== Exercise aim ==
Lines before the one with "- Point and" are left out; return that line and all that follow it, exactly, through the end of the data.

○ ○ ○ ○

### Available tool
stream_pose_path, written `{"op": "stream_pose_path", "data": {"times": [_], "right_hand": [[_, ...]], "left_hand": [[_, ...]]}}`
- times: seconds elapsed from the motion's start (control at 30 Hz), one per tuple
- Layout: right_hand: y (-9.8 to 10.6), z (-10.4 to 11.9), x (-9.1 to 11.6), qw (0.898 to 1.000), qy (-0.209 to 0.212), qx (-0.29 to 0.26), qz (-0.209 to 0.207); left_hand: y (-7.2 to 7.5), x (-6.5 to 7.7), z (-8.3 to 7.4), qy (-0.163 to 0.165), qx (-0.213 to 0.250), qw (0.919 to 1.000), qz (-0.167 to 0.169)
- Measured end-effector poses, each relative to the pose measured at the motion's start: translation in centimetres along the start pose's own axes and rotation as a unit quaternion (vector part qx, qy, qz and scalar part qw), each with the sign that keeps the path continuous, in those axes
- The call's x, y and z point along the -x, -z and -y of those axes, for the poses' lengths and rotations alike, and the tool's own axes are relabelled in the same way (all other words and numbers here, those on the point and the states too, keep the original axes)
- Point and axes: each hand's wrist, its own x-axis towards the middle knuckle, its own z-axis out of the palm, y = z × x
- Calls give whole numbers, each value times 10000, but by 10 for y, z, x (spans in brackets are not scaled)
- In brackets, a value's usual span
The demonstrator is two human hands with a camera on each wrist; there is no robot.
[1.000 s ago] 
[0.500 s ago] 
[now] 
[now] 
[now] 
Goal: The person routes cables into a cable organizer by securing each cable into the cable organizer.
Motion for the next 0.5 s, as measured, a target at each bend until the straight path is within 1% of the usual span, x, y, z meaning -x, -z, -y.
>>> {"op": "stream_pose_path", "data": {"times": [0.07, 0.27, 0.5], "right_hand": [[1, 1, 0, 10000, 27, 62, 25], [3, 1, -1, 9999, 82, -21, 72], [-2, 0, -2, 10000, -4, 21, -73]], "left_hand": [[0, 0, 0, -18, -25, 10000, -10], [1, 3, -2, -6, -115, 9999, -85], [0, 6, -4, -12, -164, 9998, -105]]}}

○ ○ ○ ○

== Answer box ==
- Point and axes: each hand's wrist, its own x-axis towards the middle knuckle, its own z-axis out of the palm, y = z × x
- Calls give whole numbers, each value times 10000, but by 10 for y, z, x (spans in brackets are not scaled)
- In brackets, a value's usual span
The demonstrator is two human hands with a camera on each wrist; there is no robot.
[1.000 s ago] 
[0.500 s ago] 
[now] 
[now] 
[now] 
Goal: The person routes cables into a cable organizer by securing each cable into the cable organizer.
Motion for the next 0.5 s, as measured, a target at each bend until the straight path is within 1% of the usual span, x, y, z meaning -x, -z, -y.
>>> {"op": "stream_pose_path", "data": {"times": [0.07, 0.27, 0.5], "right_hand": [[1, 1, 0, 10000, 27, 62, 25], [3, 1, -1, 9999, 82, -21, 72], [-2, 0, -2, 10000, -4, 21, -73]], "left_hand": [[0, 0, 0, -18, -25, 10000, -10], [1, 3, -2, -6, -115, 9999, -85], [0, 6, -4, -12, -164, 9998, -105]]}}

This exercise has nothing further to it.